» ACTIVITY
Here are some entries. Repeat all of them exactly.

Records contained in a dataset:
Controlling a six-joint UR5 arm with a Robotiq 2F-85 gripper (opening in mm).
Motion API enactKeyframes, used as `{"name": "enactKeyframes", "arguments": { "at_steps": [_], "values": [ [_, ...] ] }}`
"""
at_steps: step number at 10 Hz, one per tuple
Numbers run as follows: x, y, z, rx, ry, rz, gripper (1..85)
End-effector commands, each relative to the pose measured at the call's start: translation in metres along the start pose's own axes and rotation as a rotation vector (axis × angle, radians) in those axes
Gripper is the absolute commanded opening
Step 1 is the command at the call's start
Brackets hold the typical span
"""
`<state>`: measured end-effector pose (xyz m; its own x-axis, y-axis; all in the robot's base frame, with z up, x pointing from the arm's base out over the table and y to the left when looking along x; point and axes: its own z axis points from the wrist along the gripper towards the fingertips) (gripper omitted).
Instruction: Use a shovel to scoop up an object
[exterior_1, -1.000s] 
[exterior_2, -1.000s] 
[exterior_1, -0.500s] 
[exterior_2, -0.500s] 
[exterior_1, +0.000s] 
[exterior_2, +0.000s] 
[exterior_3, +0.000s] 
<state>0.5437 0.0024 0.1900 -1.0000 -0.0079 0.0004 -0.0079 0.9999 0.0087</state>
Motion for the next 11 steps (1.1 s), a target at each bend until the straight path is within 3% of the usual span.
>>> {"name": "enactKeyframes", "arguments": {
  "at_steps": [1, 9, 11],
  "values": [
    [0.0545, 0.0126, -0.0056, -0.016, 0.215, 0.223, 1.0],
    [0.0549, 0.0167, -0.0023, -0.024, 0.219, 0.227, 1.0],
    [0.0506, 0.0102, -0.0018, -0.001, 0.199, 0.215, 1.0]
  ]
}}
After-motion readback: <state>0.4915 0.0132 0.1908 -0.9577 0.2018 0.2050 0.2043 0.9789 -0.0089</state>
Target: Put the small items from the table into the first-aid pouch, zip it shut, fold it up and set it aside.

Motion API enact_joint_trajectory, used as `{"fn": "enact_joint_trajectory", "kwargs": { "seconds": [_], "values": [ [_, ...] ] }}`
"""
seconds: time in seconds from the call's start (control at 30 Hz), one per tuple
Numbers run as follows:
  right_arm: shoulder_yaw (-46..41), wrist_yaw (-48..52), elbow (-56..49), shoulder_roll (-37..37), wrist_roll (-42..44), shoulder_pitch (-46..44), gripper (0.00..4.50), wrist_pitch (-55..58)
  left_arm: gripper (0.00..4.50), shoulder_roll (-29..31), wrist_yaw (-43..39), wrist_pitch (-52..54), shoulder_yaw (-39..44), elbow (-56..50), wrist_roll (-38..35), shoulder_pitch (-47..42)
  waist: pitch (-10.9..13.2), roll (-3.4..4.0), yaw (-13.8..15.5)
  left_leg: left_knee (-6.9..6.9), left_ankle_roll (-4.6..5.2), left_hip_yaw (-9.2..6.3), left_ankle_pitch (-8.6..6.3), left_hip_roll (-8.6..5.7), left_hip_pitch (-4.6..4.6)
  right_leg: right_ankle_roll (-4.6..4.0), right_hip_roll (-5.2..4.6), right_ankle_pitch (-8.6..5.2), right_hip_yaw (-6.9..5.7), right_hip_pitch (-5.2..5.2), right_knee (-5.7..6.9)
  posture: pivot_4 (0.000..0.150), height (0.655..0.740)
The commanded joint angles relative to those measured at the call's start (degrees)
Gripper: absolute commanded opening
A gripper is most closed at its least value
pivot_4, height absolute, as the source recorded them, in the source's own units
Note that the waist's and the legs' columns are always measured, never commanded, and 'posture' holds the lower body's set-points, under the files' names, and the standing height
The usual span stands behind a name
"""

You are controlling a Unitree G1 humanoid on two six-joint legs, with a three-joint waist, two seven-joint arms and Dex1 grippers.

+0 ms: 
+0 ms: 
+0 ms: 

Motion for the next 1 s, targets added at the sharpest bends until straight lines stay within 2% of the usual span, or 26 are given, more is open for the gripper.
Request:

» TASK SOLUTION
Controlling a six-joint UR5 arm with a Robotiq 2F-85 gripper (opening in mm).
Motion API enactKeyframes, used as `{"name": "enactKeyframes", "arguments": { "at_steps": [_], "values": [ [_, ...] ] }}`
"""
at_steps: step number at 10 Hz, one per tuple
Numbers run as follows: x, y, z, rx, ry, rz, gripper (1..85)
End-effector commands, each relative to the pose measured at the call's start: translation in metres along the start pose's own axes and rotation as a rotation vector (axis × angle, radians) in those axes
Gripper is the absolute commanded opening
Step 1 is the command at the call's start
Brackets hold the typical span
"""
`<state>`: measured end-effector pose (xyz m; its own x-axis, y-axis; all in the robot's base frame, with z up, x pointing from the arm's base out over the table and y to the left when looking along x; point and axes: its own z axis points from the wrist along the gripper towards the fingertips) (gripper omitted).
Instruction: Use a shovel to scoop up an object
[exterior_1, -1.000s] 
[exterior_2, -1.000s] 
[exterior_1, -0.500s] 
[exterior_2, -0.500s] 
[exterior_1, +0.000s] 
[exterior_2, +0.000s] 
[exterior_3, +0.000s] 
<state>0.5437 0.0024 0.1900 -1.0000 -0.0079 0.0004 -0.0079 0.9999 0.0087</state>
Motion for the next 11 steps (1.1 s), a target at each bend until the straight path is within 3% of the usual span.
>>> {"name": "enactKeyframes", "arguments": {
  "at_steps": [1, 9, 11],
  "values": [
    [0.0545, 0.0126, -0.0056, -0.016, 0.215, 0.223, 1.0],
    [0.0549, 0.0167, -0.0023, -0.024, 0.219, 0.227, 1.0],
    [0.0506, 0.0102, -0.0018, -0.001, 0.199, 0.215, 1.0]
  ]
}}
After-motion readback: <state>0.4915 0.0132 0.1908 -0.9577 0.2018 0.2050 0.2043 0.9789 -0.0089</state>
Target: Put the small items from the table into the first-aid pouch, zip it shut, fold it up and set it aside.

Motion API enact_joint_trajectory, used as `{"fn": "enact_joint_trajectory", "kwargs": { "seconds": [_], "values": [ [_, ...] ] }}`
"""
seconds: time in seconds from the call's start (control at 30 Hz), one per tuple
Numbers run as follows:
  right_arm: shoulder_yaw (-46..41), wrist_yaw (-48..52), elbow (-56..49), shoulder_roll (-37..37), wrist_roll (-42..44), shoulder_pitch (-46..44), gripper (0.00..4.50), wrist_pitch (-55..58)
  left_arm: gripper (0.00..4.50), shoulder_roll (-29..31), wrist_yaw (-43..39), wrist_pitch (-52..54), shoulder_yaw (-39..44), elbow (-56..50), wrist_roll (-38..35), shoulder_pitch (-47..42)
  waist: pitch (-10.9..13.2), roll (-3.4..4.0), yaw (-13.8..15.5)
  left_leg: left_knee (-6.9..6.9), left_ankle_roll (-4.6..5.2), left_hip_yaw (-9.2..6.3), left_ankle_pitch (-8.6..6.3), left_hip_roll (-8.6..5.7), left_hip_pitch (-4.6..4.6)
  right_leg: right_ankle_roll (-4.6..4.0), right_hip_roll (-5.2..4.6), right_ankle_pitch (-8.6..5.2), right_hip_yaw (-6.9..5.7), right_hip_pitch (-5.2..5.2), right_knee (-5.7..6.9)
  posture: pivot_4 (0.000..0.150), height (0.655..0.740)
The commanded joint angles relative to those measured at the call's start (degrees)
Gripper: absolute commanded opening
A gripper is most closed at its least value
pivot_4, height absolute, as the source recorded them, in the source's own units
Note that the waist's and the legs' columns are always measured, never commanded, and 'posture' holds the lower body's set-points, under the files' names, and the standing height
The usual span stands behind a name
"""

You are controlling a Unitree G1 humanoid on two six-joint legs, with a three-joint waist, two seven-joint arms and Dex1 grippers.

+0 ms: 
+0 ms: 
+0 ms: 

Motion for the next 1 s, targets added at the sharpest bends until straight lines stay within 2% of the usual span, or 26 are given, more is open for the gripper.
Request:

The output shown is complete.